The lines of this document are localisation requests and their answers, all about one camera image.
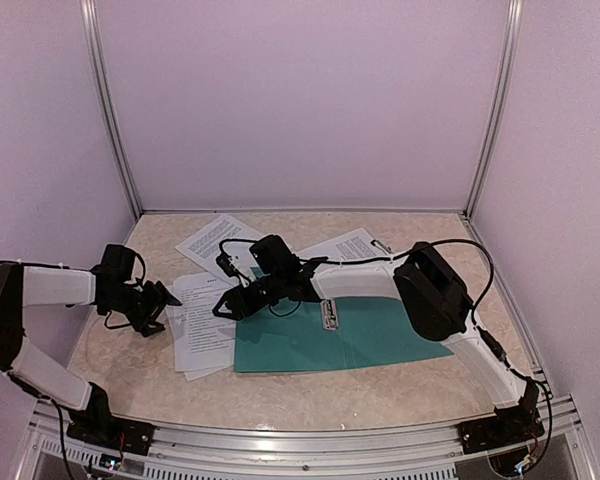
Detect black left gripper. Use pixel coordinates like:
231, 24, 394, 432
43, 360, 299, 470
104, 280, 179, 337

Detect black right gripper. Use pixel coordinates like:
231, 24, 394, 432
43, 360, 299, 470
212, 272, 285, 321

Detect paper sheets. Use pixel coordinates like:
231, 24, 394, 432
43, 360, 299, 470
166, 273, 236, 382

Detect dark teal folder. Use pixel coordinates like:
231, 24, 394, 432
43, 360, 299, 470
234, 297, 452, 374

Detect printed paper sheet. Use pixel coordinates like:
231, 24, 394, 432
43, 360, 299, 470
297, 228, 386, 263
176, 214, 263, 280

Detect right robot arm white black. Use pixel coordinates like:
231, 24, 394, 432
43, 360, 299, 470
212, 235, 540, 444

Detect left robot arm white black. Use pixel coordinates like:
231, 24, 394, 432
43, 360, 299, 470
0, 244, 181, 445

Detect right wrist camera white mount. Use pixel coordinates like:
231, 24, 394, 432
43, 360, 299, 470
216, 252, 252, 286

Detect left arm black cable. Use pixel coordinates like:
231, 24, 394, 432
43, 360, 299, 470
99, 249, 149, 331

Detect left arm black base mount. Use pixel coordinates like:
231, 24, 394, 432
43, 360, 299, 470
67, 382, 156, 456

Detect front aluminium rail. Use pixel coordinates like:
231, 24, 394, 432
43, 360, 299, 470
7, 396, 600, 479

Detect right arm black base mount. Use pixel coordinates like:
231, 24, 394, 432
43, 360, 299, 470
457, 378, 545, 454

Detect left aluminium frame post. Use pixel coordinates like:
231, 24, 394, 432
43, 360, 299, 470
79, 0, 144, 221

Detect aluminium frame post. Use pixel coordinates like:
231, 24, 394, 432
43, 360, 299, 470
463, 0, 524, 223
79, 0, 144, 221

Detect right aluminium frame post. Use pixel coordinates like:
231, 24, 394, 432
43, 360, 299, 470
463, 0, 524, 223

++++++

**AIM OF THE TASK**
Keep only the lines from the one containing "Detect right aluminium" through the final line of the records, and transcribe them exactly.

**OUTPUT**
Detect right aluminium frame post. Use pixel coordinates like:
231, 24, 394, 432
43, 360, 299, 470
463, 0, 524, 223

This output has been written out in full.